Tardivi digitali: la Distilleria Bottega rilancia “il manifesto contro la tecnolocrazia”

La Distilleria Bottega, leader nel settore del beverage, ha raccolto con curiosità e interesse il messaggio racchiuso nel "Manifesto contro la tecnolocrazia"

Nota - Questo comunicato è stato pubblicato integralmente come contributo esterno. Questo contenuto non è pertanto un articolo prodotto dalla redazione di AnconaToday

La Distilleria Bottega, leader nel settore del beverage, è un'azienda tecnologicamente avanzata, che utilizza quotidianamente tutti gli strumenti più evoluti che il mercato può offrire. Tuttavia l'azienda ha raccolto con curiosità e interesse il messaggio racchiuso nel "Manifesto contro la tecnolocrazia", descritto su La Stampa del 29.11.2012 nell'articolo intitolato "Tardivi Digitali". Comprendendo che anche nel mondo globale e interconnesso una fascia di cittadini vive con disagio il rapporto con la tecnologia, la Distilleria Bottega ha deciso di dare spazio al manifesto, dando visibilità allo stesso all'interno di propri appositi social network. L'obiettivo quindi è di richiamare l'attenzione del web su un problema misconosciuto e alimentare un dibattito sulla "tecnolocrazia" proprio all'interno di Internet, ovvero il contesto che gli autori del manifesto vedono come sua massima espressione.

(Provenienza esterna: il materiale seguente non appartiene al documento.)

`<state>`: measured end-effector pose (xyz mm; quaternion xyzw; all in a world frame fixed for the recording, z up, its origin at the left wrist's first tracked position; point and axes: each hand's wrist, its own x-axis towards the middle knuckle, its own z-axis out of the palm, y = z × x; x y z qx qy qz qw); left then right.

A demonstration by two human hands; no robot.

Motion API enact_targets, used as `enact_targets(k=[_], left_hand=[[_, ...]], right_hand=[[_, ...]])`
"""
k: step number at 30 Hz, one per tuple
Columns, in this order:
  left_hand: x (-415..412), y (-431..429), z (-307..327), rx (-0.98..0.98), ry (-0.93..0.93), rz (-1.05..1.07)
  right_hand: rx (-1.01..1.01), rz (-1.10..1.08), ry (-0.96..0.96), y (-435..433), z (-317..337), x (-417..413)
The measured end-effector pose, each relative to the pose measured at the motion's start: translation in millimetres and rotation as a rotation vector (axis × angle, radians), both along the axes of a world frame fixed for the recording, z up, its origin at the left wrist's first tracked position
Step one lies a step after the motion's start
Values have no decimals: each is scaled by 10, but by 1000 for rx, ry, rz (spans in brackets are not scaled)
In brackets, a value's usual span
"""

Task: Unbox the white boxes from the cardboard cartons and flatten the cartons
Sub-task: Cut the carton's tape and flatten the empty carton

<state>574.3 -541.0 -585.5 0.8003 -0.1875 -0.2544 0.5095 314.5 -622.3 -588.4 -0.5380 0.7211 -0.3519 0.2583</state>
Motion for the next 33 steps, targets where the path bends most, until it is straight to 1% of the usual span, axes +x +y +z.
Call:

La Distilleria Bottega condivide pertanto le tematiche espresse nel manifesto e le considera parte integrante di un progetto a largo raggio che ha come obiettivo il miglioramento della qualità della vita. Il concetto di "volersi bene" è quindi un cardine importante della filosofia di un'azienda attenta al benessere dei propri interlocutori, che passa anche attraverso la capacità di non "essere sempre online" e di distaccarsi quando occorre dagli orpelli tecnologici che il mercato ci impone.

La Distilleria Bottega ha quindi aperto l'account Twitter @TardiviDigitali e la pagina Facebook, "Tardivi Digitali" ( www.facebook.com/tardividigitali ), lanciando a tutti gli internauti la sfida "Festina Lente - Challenge 0.0".

"Festina Lente" è una massima latina, traducibile in "Affrettati lentamente", che nella sua apparente contraddittorietà racchiude una saggezza plurimillenaria. "Challenge 0.0" è un gioco ironico, in cui è evidente il riferimento al famoso 2.0, sigla della versione più evoluta e veloce del web, che spesso viene richiamata per impreziosire un progetto o una definizione: da generazione 2.0 a partito 2.0.

La sfida consiste nel non utilizzare per una settimana la strumentazione tecnologica che è stata diffusa dopo il 1990, anno del lancio in Italia della telefonia mobile. Quindi in grande sintesi non possono essere utilizzati: telefonino, e-mail, Internet, tablet, lettore Mp3, smartphone, navigatore.

Non potendo richiedere uno "switch off" totale, nemmeno per un periodo di tempo limitato, si invitano gli internauti nella settimana dal 10 al 16 dicembre a disconnettersi e a non utilizzare la strumentazione tecnologica durante i pasti: colazione del mattino, pranzo (anche il semplice panino) e cena.

Chi condivide quanto sopra e decide di partecipare a questa sfida è invitato a twittare il proprio commento all'hashtag #TardiviDigitali o segnalarlo sulla pagina FaceBook "Tardivi Digitali", cliccando su "Mi piace" e a postare sulla bacheca le proprie impressioni e i propri commenti sull'esperienza "off line".

"Festina Lente - Challenge 0.0" è aperto a tutti i frequentatori del web: tardivi digitali, immigrati digitali e nativi digitali.